At age six, I stood under the hot lights on the stage of my church and screamed my first gospel solo into a lipstick-stained, crayon-scented microphone. 1,200 members of the congregation looked back at me – a scrawny little girl – and applauded with an avalanche of hallelujahs, hoots and hollers. My addiction to religion had officially begun.
People are surprised when I tell them I was homeschooled until the fifth grade and generally respond with, “But, you aren’t that weird,” “Do you have the Bible memorized?” or “Did you have any friends?” To clarify, I am pretty weird, I have a decent amount of the Bible memorized and – if stuffed animals count – I had at least 30 friends.
Growing up as a homeschooled pastor’s kid in a large, urban church was bliss. My elementary days were a happy blur of kids camps, choir performances and endless hours of wandering about the church. I saw it as my personal playground.
I welcomed responsibilities in my church community so that I could become more involved, so I joined a student leadership team. This made me feel like an elite – a kid who was somehow blessed with more dedication and religious fervor than the other kids. It fed my desire for perfection.
The greatest contribution to my self-esteem at the time was the approval of the children’s pastor. His sermons were filled with scathing rhetoric that cut straight to the heart by way of condemnation. Although his messages were extreme, I believed God had placed him in my life and therefore he could not be wrong. In fifth grade, he publicly criticized me for using my cell phone to check the time during worship. I vowed to not mess up again.

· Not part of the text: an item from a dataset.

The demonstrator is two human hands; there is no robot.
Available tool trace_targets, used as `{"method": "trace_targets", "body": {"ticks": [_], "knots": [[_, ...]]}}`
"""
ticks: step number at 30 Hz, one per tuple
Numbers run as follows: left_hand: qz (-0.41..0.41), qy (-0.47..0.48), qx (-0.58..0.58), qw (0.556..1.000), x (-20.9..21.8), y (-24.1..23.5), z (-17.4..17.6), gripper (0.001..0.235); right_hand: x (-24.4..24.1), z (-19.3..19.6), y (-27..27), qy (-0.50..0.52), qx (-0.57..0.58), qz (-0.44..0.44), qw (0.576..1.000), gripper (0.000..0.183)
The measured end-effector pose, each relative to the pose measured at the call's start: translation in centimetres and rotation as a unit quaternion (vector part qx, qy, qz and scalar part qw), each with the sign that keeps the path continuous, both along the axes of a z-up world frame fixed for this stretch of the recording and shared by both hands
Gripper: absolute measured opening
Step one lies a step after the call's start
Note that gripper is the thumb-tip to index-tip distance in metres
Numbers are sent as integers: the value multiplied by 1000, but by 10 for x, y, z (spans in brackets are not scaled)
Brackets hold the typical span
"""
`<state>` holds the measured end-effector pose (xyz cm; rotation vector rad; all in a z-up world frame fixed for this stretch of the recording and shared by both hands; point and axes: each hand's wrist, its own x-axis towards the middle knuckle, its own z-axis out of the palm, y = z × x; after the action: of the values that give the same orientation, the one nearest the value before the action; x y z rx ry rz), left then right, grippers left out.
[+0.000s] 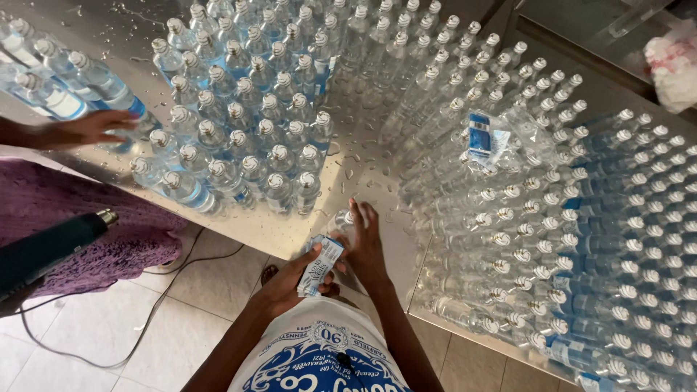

In seventh grade, my father told me the church was laying off the children’s pastor for “philosophical differences.” When his departure was announced, members left by the hundreds – many of whom were my mentors and best friends. The next two years were a blur of disillusionment and hardship. Almost all of the Kid’s Church staff left. Many of these kids in the program came from unstable homes; it had become a weekly source of assurance and stability. I knew I had to stay and help each Sunday.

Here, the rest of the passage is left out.